*** Opening of Records provided ***

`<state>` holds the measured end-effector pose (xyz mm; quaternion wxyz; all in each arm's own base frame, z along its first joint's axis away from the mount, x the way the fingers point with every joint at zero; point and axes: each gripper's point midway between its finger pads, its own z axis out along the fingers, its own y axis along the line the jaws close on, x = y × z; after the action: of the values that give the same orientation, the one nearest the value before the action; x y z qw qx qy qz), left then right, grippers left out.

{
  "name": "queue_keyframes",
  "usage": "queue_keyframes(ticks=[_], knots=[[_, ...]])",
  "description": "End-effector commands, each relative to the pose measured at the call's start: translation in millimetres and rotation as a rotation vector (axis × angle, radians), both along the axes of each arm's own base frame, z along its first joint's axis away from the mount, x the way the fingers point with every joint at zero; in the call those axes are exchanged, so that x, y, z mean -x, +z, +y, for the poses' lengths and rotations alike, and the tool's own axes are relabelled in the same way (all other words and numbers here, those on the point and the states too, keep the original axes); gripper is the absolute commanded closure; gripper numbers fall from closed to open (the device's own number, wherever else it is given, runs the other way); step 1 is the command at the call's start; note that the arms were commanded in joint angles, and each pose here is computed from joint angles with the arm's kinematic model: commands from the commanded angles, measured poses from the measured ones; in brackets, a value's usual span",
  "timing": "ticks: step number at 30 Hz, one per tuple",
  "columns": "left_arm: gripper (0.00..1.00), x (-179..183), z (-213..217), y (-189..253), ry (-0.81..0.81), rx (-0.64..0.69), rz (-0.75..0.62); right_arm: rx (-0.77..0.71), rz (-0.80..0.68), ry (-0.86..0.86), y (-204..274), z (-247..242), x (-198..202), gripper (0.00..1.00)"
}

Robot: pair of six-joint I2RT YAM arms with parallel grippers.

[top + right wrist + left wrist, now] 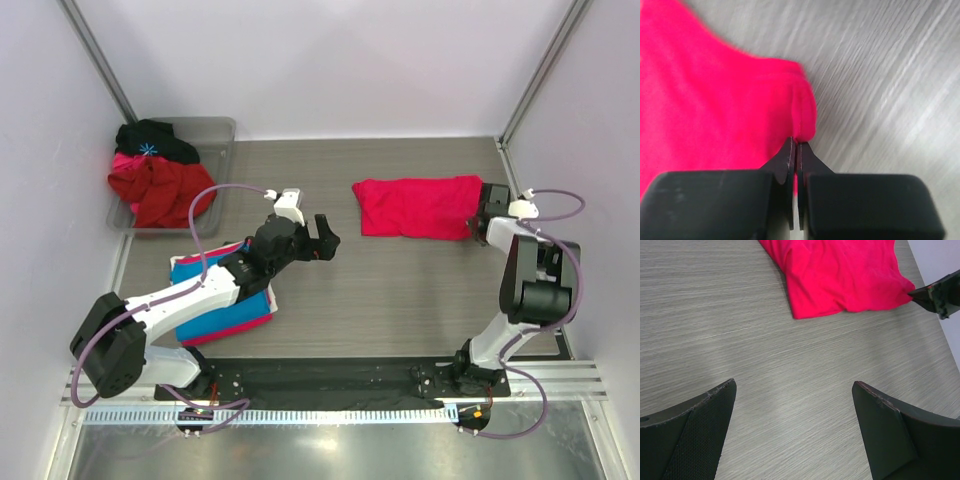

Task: Fold and stack the t-shirts
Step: Flatten the tshirt out

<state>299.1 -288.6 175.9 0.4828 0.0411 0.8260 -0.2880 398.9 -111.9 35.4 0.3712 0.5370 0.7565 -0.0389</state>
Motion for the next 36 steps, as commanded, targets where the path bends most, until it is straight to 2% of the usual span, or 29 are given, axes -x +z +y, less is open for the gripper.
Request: queue_keyframes(ticks=[1,2,4,6,11,14,20,26,29,31,32,33,36], knots=[[0.02,-3.9,-0.1,20.8,0.001,0.027,-0.056,0.144,-0.086,0.056,79.2,7.2,-3.9,0.99],[0.02,-2.6,-1.2,18.5,-0.003,0.024,-0.050,0.180,-0.161,0.082,119.1,16.4,-7.3,0.99],[0.01,-2.0,-2.8,19.3,-0.006,0.024,-0.053,0.246,-0.198,0.116,154.2,22.6,0.5,0.99],[0.02,-1.1,-5.6,16.5,-0.013,0.018,-0.047,0.272,-0.352,0.173,218.0,41.1,6.7,0.99],[0.01,4.1,-18.0,13.1,-0.041,-0.010,-0.055,0.223,-0.653,0.408,352.3,92.8,22.3,0.99],[0.01,11.4,-33.2,7.0,-0.090,-0.046,-0.061,0.191,-0.742,0.529,399.5,125.4,39.1,0.99],[0.01,32.2,-69.7,0.4,-0.210,-0.119,-0.098,0.130,-0.802,0.632,435.3,153.8,62.2,0.99],[0.00,63.5,-100.6,9.2,-0.331,-0.168,-0.200,0.094,-0.771,0.687,425.0,165.6,63.6,0.99],[0.00,68.1,-113.1,23.6,-0.311,-0.141,-0.261,0.067,-0.765,0.725,420.6,173.9,65.9,0.99],[0.00,65.2,-125.7,24.4,-0.279,-0.144,-0.242,0.066,-0.757,0.722,419.0,172.9,68.8,0.99],[0.00,63.8,-135.5,38.6,-0.271,-0.119,-0.226,0.068,-0.752,0.716,416.8,171.9,70.0,0.99],[0.00,61.5,-145.3,28.1,-0.276,-0.139,-0.209,0.072,-0.759,0.711,418.8,170.4,75.1,0.99],[0.04,55.0,-166.7,45.8,-0.254,-0.130,-0.226,0.099,-0.764,0.664,420.9,160.5,82.2,0.99]])
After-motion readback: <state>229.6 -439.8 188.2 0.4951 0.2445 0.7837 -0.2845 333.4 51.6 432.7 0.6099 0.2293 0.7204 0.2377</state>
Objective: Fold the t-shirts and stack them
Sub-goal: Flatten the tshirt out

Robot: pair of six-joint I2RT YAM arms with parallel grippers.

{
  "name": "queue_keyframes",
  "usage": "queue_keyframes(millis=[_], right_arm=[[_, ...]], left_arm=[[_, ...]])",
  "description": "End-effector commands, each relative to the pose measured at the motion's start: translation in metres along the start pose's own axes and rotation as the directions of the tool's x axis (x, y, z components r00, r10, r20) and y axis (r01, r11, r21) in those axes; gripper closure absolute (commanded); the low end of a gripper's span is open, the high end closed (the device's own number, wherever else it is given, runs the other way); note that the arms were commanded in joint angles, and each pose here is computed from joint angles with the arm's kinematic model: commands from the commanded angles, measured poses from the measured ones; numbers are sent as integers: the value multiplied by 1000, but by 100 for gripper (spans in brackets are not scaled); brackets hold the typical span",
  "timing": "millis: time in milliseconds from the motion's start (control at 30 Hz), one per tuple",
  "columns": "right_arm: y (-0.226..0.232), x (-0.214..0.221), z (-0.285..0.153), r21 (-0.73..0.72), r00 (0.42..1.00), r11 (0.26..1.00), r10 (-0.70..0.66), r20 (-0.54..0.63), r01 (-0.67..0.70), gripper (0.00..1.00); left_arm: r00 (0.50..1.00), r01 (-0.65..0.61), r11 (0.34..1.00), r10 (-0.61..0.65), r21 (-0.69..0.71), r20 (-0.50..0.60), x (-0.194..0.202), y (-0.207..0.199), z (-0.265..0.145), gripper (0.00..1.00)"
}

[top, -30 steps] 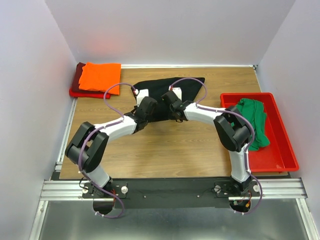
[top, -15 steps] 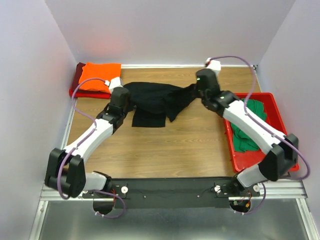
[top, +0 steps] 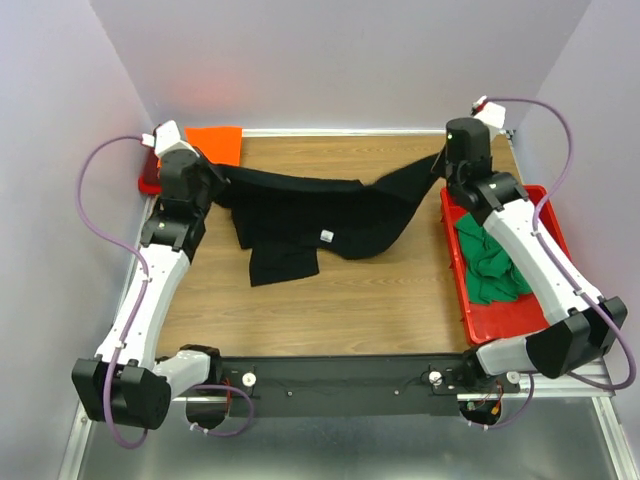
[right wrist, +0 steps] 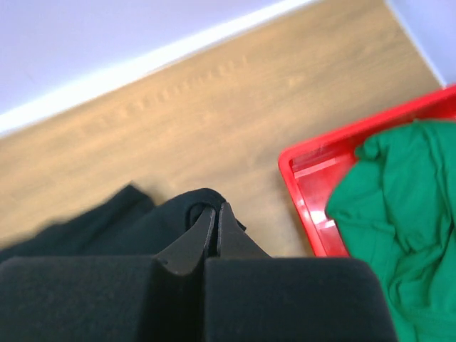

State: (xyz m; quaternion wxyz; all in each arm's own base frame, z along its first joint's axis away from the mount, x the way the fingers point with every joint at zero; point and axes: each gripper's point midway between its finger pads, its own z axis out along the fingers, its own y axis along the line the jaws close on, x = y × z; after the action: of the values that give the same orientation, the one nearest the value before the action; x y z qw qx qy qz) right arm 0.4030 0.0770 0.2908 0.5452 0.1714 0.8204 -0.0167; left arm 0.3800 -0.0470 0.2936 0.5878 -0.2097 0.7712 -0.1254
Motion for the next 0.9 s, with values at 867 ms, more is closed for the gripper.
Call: queue_keyframes(millis=[867], right_arm=[[66, -357, -57, -418, 634, 906, 365, 682, -71, 100]], left_arm=[[730, -268, 886, -70, 379, 680, -355, -153, 1, 100]])
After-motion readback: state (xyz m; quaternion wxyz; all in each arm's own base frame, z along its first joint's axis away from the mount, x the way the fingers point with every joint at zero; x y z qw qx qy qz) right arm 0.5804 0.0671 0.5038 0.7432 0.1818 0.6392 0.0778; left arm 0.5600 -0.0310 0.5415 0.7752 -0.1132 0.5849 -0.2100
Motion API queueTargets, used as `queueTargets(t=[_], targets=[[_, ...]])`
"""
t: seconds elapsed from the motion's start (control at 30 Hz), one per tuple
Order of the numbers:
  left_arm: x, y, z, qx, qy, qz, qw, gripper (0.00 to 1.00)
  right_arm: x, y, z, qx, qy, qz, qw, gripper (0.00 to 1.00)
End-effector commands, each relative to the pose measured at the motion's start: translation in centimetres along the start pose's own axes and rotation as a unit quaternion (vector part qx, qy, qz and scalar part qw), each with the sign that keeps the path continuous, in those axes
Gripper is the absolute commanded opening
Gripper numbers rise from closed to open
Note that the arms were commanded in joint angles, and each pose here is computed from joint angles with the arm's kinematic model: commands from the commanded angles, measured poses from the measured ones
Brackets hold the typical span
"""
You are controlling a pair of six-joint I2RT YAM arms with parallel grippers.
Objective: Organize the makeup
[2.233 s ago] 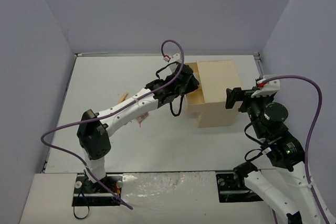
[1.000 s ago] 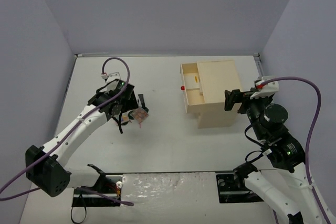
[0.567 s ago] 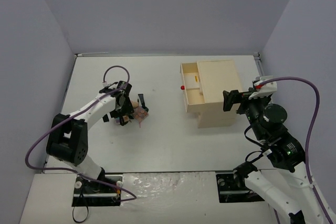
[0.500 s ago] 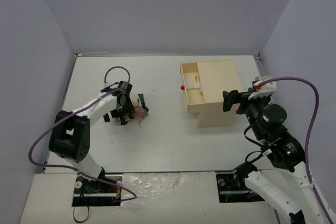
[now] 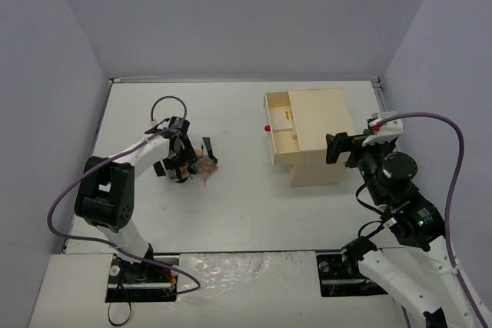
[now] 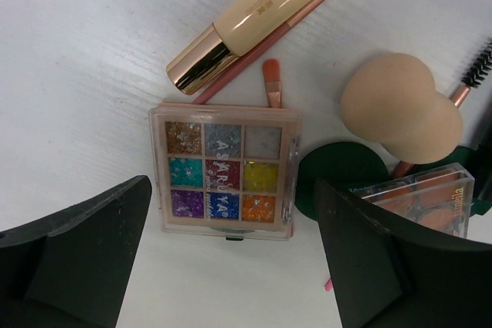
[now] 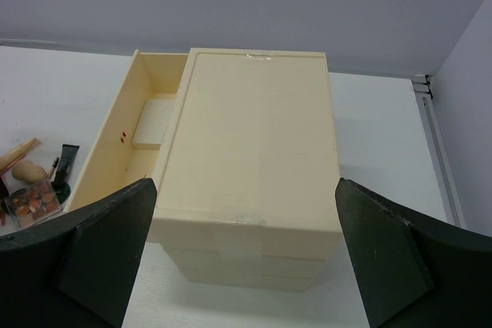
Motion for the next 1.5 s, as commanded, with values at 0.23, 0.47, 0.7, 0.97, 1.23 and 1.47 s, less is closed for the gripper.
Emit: queueTargets(t=[0.23, 0.47, 0.7, 0.97, 1.23, 1.47], targets=[[0.7, -0.1, 0.0, -0.015, 0.011, -0.004, 1.000, 0.78, 0.7, -0.8, 0.0, 0.004, 0.009, -0.017, 1.000, 1.00], [0.3, -0.2, 0.2, -0.018, 0.015, -0.007, 1.000, 0.64, 0.8, -0.7, 0.1, 0.005, 0.007, -0.015, 1.000, 1.00], [-1.7, -1.0, 0.6, -0.024, 0.024, -0.026, 0.999, 0.42, 0.9, -0.6, 0.2, 0.005, 0.005, -0.015, 1.000, 1.00], [-7.5, -3.1, 0.5, -0.015, 0.075, -0.063, 0.995, 0.38, 0.9, -0.9, 0.2, 0.003, 0.005, -0.017, 1.000, 1.00], [-17.3, -5.5, -4.9, 0.126, 0.233, -0.139, 0.954, 0.37, 1.0, -0.9, 0.1, 0.003, 0.008, -0.016, 1.000, 1.00], [-24.7, -3.2, -13.3, 0.352, 0.326, -0.181, 0.858, 0.37, 0.6, -1.5, -0.2, 0.007, 0.012, -0.024, 1.000, 1.00]])
Point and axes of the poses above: each gripper's point midway between its finger pads, its own x axis out along the fingers, its own z axis along the line the jaws close on, y = z × x, the point moved 3 cm from there along -x, back along the fingers, and after that the axes turned 14 degrees about -x, right-handed, at the moved point
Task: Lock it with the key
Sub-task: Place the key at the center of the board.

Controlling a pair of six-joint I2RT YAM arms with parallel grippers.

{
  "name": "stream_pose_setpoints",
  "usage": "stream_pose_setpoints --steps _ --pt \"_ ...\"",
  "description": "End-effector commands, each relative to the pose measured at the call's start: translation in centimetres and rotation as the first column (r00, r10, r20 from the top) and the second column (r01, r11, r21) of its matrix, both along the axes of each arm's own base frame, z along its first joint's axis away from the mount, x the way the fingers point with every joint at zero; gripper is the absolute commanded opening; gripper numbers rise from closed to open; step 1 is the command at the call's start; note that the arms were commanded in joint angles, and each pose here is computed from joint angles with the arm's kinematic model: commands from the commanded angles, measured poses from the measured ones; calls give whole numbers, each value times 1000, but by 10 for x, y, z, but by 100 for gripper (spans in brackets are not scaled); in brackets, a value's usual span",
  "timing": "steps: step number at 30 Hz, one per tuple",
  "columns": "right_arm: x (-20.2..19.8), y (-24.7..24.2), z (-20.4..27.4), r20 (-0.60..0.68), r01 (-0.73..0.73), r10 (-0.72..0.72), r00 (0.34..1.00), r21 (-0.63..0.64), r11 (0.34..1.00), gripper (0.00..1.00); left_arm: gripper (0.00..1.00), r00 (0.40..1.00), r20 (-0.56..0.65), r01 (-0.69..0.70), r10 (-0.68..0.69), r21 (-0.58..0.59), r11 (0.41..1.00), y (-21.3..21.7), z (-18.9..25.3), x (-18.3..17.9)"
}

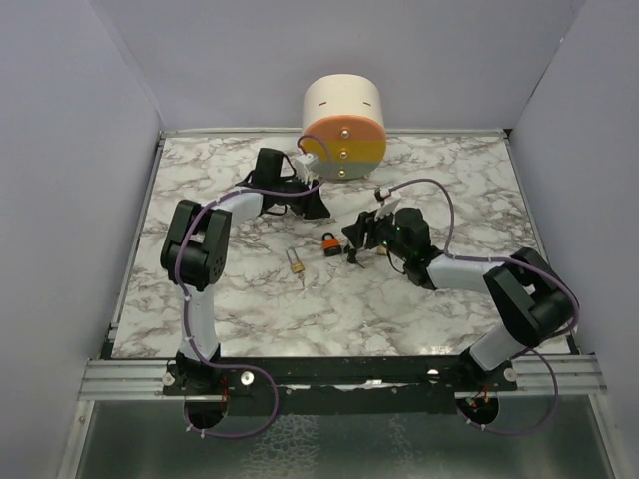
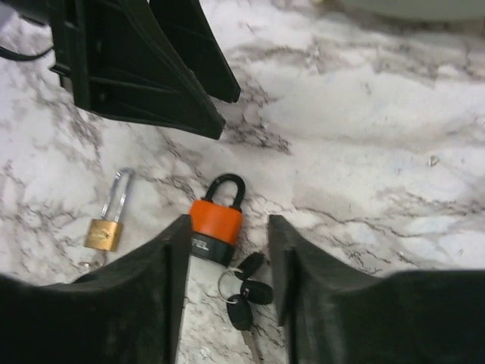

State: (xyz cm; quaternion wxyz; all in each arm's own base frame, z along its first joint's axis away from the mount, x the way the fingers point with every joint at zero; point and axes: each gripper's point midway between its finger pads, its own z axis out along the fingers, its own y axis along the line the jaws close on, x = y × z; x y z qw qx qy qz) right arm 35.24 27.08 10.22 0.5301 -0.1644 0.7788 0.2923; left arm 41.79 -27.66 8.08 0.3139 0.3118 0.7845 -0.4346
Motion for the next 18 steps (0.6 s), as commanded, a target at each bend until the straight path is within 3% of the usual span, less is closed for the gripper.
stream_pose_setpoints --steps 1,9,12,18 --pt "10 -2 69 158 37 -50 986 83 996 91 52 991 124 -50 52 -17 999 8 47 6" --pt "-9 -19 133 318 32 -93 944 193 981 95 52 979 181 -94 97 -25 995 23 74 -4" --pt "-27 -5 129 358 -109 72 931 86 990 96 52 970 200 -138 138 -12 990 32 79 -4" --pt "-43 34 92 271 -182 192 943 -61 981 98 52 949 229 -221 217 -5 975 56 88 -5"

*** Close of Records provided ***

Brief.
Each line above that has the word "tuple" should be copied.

Output.
  "timing": "ticks: step number at 30 Hz, one per tuple",
  "timing": "millis: time in milliseconds from the motion's start (control at 30 Hz), one per tuple",
t: seconds elapsed from the motion's start (control at 30 Hz), one per tuple
  "timing": "steps: step number at 30 Hz, one per tuple",

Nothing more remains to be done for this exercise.